Résumé de la décision :
L'affaire concerne M. A... B..., ressortissant moldave, qui a contesté un arrêté du préfet de police daté du 10 avril 2019 l'obligeant à quitter le territoire français. Par un jugement du 20 août 2019, le Tribunal administratif de Paris a fait droit à sa demande, annulant les arrêtés du préfet. Le préfet a interjeté appel contre cette décision. La Cour a jugé que le Tribunal s'était trompé en considérant que M. B... était dans l'impossibilité d'exercer ses recours en raison de son placement en rétention administrative. Elle a alors annulé le jugement en première instance et a rejeté la demande de M. B....
Arguments pertinents :
1. Le préfet de police a soutenu que le jugement du Tribunal administratif était erroné, notamment sur le fait que la rétention de M. B... ne constituait pas une nouvelle mesure d'éloignement mais une simple exécution de l'arrêté du 10 avril 2019.
Citation pertinente : « Or, le placement en rétention quatre mois après l'arrêté constitue une simple mesure d'exécution et ne révèle pas de nouvelles décisions du préfet de police. »
2. La Cour a noté que M. B... avait déjà introduit un recours contre les arrêtés litigieux le 12 avril 2019, qui avait été rejeté, ce qui impliquait que sa nouvelle requête du 10 août 2019 était tardive.
Citation pertinente : « M. B... avait pu effectivement introduire un recours contre les arrêtés litigieux le 12 avril 2019 qui ont été rejetés par un jugement du même tribunal n° 1907357 du 12 juin 2019. »

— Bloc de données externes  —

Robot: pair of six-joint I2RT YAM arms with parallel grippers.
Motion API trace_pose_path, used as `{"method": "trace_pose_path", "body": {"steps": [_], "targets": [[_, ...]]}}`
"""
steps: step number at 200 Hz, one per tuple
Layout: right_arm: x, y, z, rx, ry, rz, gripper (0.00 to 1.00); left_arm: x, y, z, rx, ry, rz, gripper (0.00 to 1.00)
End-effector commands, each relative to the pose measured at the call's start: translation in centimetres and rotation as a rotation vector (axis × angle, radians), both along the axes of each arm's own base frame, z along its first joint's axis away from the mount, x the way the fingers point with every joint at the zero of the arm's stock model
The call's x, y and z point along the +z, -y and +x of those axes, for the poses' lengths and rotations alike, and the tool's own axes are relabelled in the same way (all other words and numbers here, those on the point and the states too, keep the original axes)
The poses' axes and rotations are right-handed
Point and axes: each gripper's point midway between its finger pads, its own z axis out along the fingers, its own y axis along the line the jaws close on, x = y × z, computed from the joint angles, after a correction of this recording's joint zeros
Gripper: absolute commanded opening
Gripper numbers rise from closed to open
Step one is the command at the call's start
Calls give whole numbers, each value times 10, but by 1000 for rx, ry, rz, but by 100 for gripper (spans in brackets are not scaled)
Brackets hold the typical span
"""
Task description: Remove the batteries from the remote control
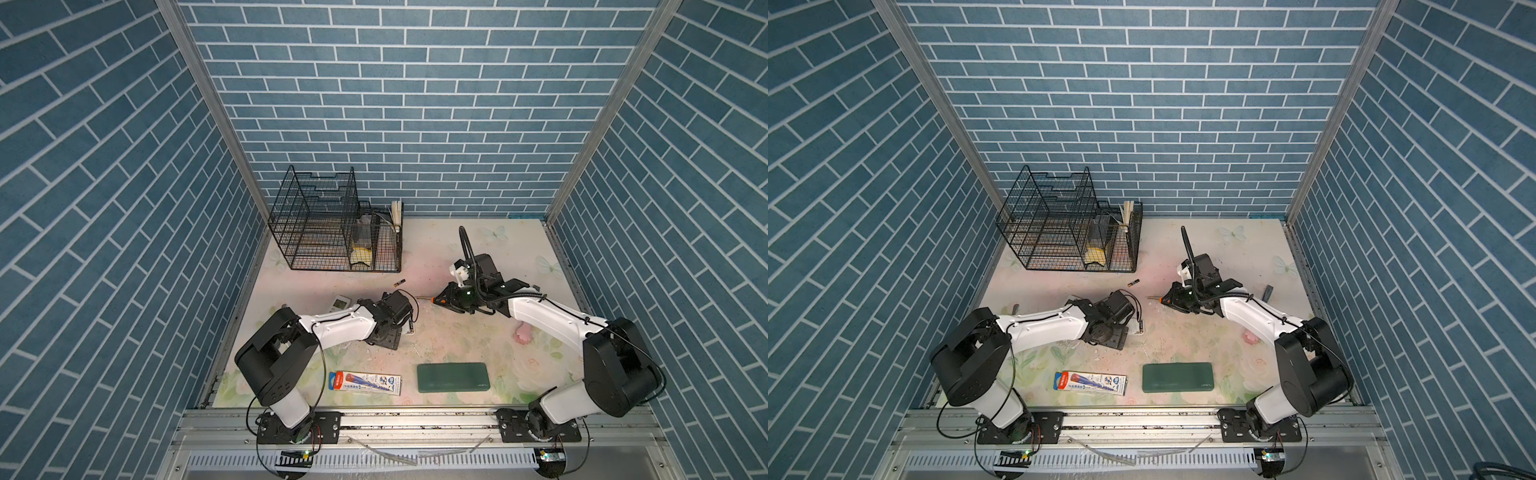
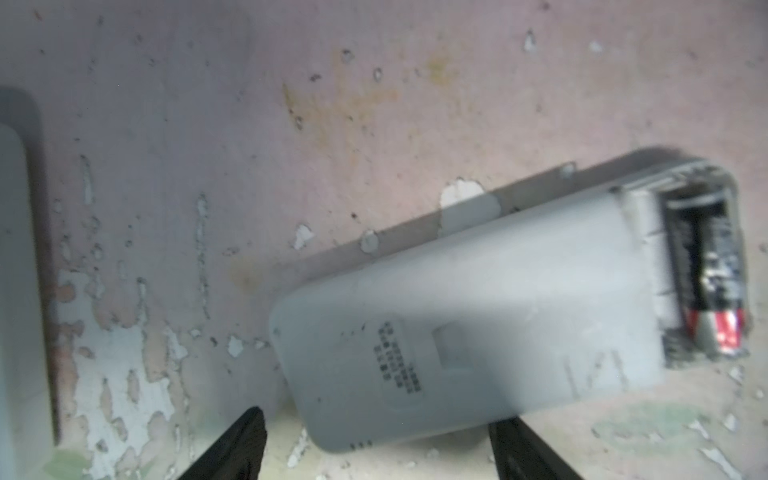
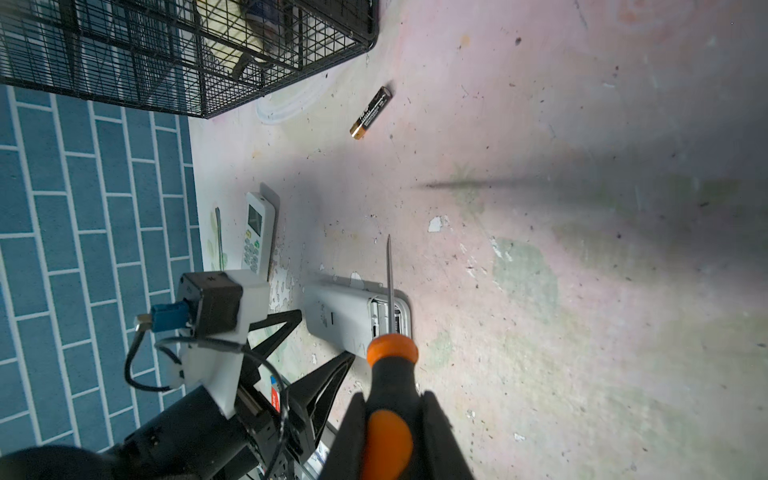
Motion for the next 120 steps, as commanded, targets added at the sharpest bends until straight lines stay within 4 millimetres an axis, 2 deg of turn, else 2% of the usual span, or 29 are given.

Interprétations et citations légales :
L'affaire s'appuie sur le cadre juridique lié à la politique de retour des étrangers dans le droit français, notamment le Code de l'entrée et du séjour des étrangers et du droit d'asile.
1. Le Code de l'entrée et du séjour des étrangers et du droit d'asile offre une base légale pour les mesures d'éloignement et les recours administratifs possibles. Poursuivant cela, il est crucial d'interroger la notion de « rectorat d'exécution » dans le cadre des mesures de rétention.
2. De plus, le magistrat a relevé que le placement en rétention survenait après la décision initiale et ne créait pas une nouvelle voie d'appel, ce qui est en conformité avec le principe de formalisme dans le droit administratif.
Exemple de citation légale pertinente :
- Code de l'entrée et du séjour des étrangers et du droit d'asile - Article L511-1 : « Toute personne faisant l'objet d'une obligation de quitter le territoire peut contester cette décision devant le juge administratif. »
- *Code de justice administrative - Article R. : Ce code régit les modalités de recours au tribunal administratif.
En conclusion, la décision de la Cour est fondée sur une interprétation stricte des délais de recours et sur la nature des mesures administratives en matière d'éloignement, où la distinction entre les actes de refus de séjour et les mesures d'exécution est primordiale.